- _What needs to be done_:
Total the lines of the listing below that hold the word "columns". Output nothing except that number.

- _Recorded data_:

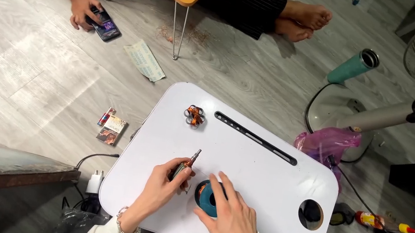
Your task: A person is manually winding copper wire onto a motor armature core while sitting on the floor.
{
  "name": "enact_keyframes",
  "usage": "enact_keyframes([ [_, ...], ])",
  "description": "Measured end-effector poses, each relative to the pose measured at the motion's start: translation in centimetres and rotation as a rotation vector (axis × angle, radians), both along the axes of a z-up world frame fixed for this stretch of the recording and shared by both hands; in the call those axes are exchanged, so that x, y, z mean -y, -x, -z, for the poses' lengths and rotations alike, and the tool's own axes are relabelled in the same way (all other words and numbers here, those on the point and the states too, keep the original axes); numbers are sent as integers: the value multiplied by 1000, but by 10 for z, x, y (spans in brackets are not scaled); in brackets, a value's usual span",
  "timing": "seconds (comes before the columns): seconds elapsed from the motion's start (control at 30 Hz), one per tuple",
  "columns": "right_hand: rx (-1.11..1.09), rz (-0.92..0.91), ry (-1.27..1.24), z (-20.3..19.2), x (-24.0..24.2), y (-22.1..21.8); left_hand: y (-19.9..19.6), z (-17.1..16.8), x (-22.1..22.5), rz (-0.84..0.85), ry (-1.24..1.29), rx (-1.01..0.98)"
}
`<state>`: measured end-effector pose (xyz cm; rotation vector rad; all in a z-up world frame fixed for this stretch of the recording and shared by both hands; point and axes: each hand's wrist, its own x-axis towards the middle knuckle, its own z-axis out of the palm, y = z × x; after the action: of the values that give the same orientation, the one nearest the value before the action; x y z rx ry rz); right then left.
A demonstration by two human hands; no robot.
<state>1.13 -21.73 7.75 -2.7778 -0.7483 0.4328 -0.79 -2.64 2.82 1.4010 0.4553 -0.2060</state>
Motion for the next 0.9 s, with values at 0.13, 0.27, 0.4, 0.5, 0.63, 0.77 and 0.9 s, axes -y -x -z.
enact_keyframes([
  [0.13, -77, -84, 16, -3, 1, -3, 0, 1, -2, -5, 20, -10],
  [0.27, 13, -9, 27, 8, 4, 0, -1, -6, -5, 128, -153, -15],
  [0.4, 133, 55, 53, 10, 4, 4, 2, -8, -5, 147, -60, 46],
  [0.5, -52, -39, 64, -3, 5, -2, 2, -11, -8, 163, -43, 57],
  [0.63, -81, -58, 67, -4, 5, -5, 2, 2, -9, 155, -5, 55],
  [0.77, -77, -27, 46, -4, 5, -6, 2, 6, -13, 178, -75, 108],
  [0.9, -73, -30, 30, -2, 7, -6, 2, 7, -15, 182, -84, 157],
])
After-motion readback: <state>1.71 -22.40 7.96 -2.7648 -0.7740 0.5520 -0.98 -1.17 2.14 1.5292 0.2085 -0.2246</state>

- _Task answer_:
2